* **What is being asked**
What number of lines in the entries below include the string "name"? Respond with that number alone.

* **Records shown**
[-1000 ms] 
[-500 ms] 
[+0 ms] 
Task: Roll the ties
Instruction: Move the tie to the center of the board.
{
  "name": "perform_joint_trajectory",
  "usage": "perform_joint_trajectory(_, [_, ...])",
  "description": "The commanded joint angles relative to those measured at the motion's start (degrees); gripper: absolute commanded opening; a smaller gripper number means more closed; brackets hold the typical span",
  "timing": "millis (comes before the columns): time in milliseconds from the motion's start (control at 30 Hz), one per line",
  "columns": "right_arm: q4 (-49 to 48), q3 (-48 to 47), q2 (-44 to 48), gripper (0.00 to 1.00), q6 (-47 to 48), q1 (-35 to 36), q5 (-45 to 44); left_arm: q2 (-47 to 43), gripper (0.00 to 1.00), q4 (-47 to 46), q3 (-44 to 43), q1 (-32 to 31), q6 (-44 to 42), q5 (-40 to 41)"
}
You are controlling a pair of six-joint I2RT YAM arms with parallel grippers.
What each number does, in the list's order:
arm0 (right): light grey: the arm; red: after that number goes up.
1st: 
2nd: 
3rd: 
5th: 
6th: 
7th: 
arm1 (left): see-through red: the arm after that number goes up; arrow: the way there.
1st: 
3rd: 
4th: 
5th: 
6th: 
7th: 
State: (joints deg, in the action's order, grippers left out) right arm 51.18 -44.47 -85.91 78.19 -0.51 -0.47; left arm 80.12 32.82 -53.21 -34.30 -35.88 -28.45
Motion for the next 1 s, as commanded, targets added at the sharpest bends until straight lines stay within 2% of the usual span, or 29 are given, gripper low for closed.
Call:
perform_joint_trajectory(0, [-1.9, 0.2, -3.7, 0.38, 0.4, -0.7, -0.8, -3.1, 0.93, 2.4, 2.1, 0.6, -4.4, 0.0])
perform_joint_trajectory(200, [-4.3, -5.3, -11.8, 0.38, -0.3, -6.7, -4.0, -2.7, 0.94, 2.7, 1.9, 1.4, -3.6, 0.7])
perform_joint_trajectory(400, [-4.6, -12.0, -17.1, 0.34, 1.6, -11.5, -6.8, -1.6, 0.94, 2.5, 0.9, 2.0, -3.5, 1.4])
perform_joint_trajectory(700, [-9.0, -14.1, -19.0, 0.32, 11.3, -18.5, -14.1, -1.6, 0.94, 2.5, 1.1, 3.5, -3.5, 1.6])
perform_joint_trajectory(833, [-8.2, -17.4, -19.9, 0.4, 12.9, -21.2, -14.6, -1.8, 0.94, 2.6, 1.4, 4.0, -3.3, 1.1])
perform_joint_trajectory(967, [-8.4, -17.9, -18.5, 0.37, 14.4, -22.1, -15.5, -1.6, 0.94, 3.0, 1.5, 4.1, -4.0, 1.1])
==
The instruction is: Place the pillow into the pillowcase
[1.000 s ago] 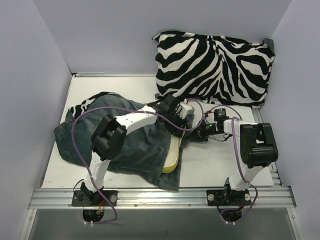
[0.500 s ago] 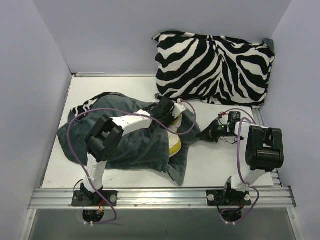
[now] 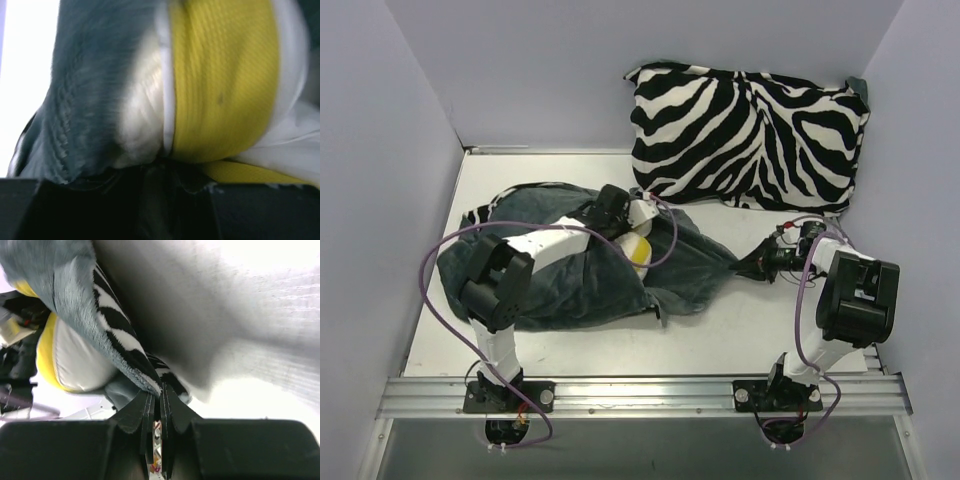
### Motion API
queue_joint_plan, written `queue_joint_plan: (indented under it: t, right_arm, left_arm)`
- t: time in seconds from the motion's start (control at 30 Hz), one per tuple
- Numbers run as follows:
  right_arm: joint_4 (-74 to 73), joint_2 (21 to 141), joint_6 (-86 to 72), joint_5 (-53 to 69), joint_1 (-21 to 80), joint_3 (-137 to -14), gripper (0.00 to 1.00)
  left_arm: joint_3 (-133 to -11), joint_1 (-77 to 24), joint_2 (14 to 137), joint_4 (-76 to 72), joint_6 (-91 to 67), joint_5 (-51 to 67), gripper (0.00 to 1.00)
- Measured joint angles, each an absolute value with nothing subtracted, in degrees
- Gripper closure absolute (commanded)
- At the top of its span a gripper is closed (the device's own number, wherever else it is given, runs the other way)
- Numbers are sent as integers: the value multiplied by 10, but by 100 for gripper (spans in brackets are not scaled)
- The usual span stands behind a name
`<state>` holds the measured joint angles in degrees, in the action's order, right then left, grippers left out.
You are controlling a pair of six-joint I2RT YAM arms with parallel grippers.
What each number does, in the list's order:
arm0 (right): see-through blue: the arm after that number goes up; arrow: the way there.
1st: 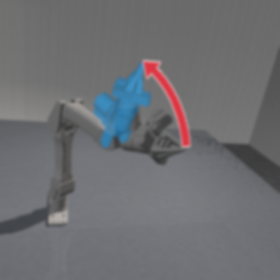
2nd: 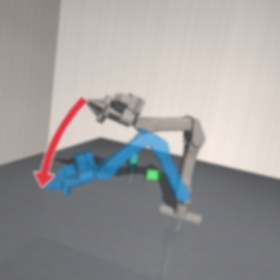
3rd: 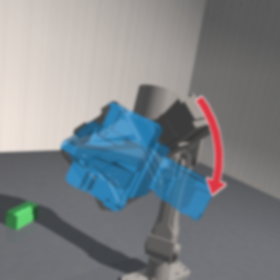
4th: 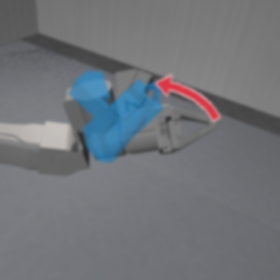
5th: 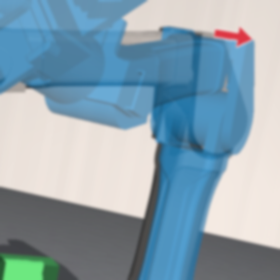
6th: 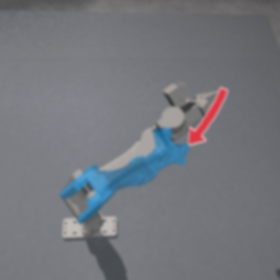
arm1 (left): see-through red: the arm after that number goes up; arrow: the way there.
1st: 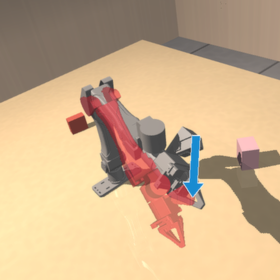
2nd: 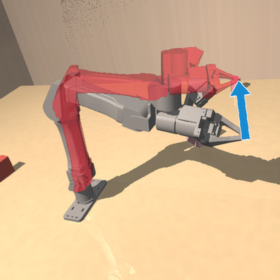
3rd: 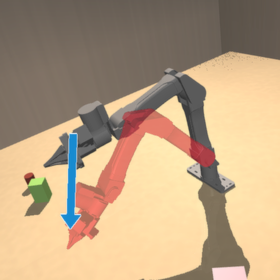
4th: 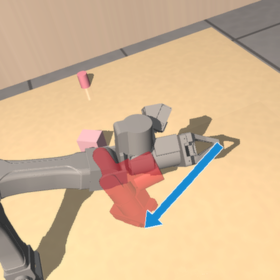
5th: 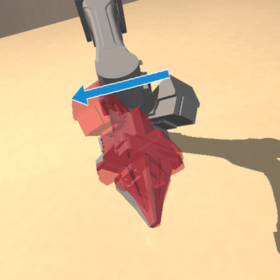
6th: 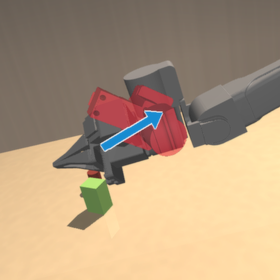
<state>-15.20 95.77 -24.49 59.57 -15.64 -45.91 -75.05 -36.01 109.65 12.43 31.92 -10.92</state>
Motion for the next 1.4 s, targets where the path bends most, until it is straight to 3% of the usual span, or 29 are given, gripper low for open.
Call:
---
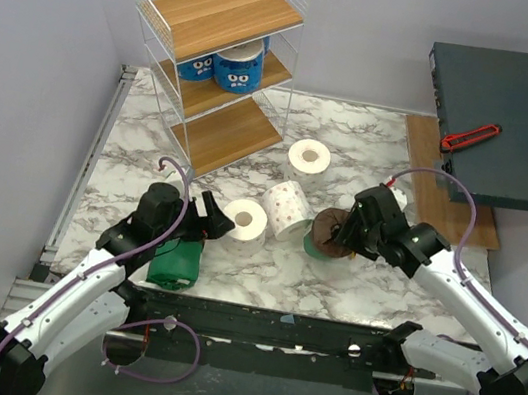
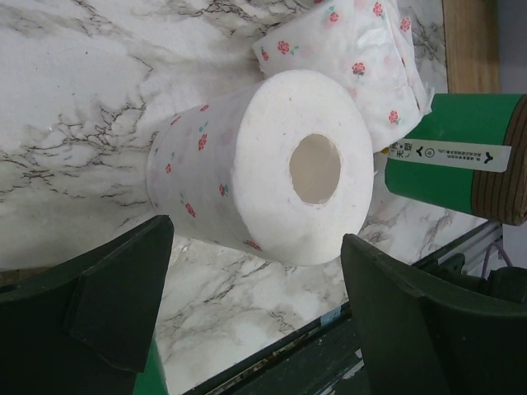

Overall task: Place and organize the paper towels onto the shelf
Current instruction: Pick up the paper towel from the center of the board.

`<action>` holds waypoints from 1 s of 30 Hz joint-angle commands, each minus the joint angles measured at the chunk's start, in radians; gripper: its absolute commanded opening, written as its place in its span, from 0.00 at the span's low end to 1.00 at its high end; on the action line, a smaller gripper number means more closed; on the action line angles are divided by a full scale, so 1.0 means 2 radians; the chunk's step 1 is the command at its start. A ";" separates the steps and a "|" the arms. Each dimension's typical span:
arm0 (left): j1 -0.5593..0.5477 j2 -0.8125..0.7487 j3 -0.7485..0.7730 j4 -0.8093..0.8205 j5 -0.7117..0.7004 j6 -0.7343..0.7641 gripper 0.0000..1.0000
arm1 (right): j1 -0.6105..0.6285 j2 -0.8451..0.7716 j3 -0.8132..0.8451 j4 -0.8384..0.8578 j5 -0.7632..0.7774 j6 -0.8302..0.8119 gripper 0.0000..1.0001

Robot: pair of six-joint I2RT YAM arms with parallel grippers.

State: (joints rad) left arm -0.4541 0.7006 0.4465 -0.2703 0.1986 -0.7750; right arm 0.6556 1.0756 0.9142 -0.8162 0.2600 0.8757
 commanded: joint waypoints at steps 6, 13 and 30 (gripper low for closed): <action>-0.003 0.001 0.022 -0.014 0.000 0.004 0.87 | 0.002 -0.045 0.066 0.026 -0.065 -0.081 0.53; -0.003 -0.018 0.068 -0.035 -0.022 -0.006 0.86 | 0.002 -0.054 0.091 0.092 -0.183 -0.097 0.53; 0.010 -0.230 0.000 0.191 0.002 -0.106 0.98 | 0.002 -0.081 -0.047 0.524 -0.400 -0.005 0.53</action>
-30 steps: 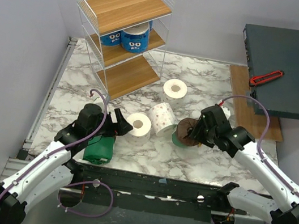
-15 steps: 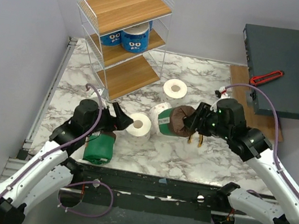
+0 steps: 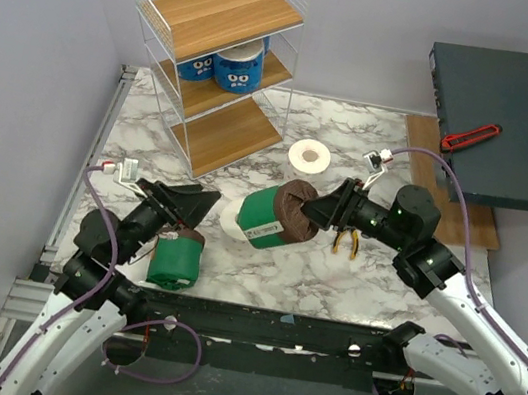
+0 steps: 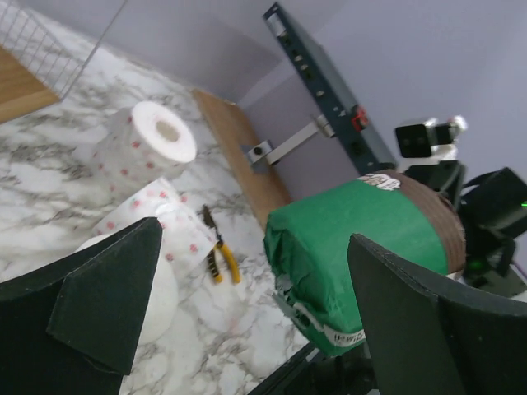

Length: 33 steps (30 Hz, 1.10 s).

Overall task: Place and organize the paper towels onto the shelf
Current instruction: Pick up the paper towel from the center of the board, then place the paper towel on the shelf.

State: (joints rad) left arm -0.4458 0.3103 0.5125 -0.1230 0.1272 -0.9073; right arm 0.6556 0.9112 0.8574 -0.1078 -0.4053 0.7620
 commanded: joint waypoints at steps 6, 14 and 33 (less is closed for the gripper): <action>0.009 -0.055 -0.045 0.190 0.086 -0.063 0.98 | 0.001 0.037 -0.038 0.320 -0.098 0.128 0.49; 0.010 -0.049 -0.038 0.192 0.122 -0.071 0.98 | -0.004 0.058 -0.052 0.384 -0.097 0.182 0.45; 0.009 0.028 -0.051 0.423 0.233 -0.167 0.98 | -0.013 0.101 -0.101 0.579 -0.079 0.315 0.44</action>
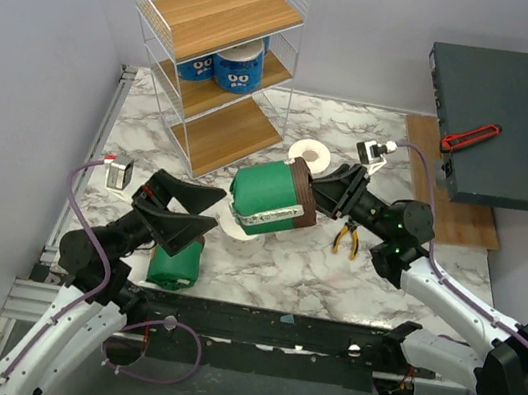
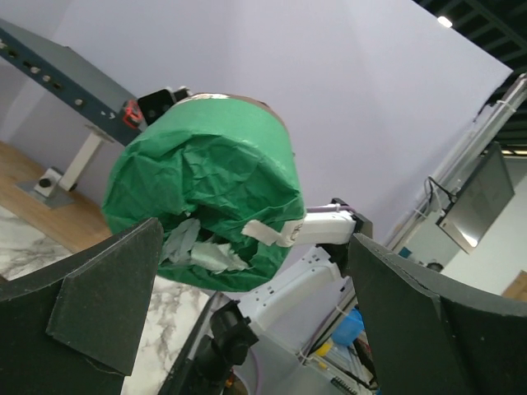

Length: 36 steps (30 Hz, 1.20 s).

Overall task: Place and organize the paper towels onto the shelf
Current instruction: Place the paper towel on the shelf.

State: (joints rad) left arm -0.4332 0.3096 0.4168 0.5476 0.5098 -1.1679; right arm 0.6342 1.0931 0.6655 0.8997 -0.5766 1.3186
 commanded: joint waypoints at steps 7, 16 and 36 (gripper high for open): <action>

* **Exercise output**
2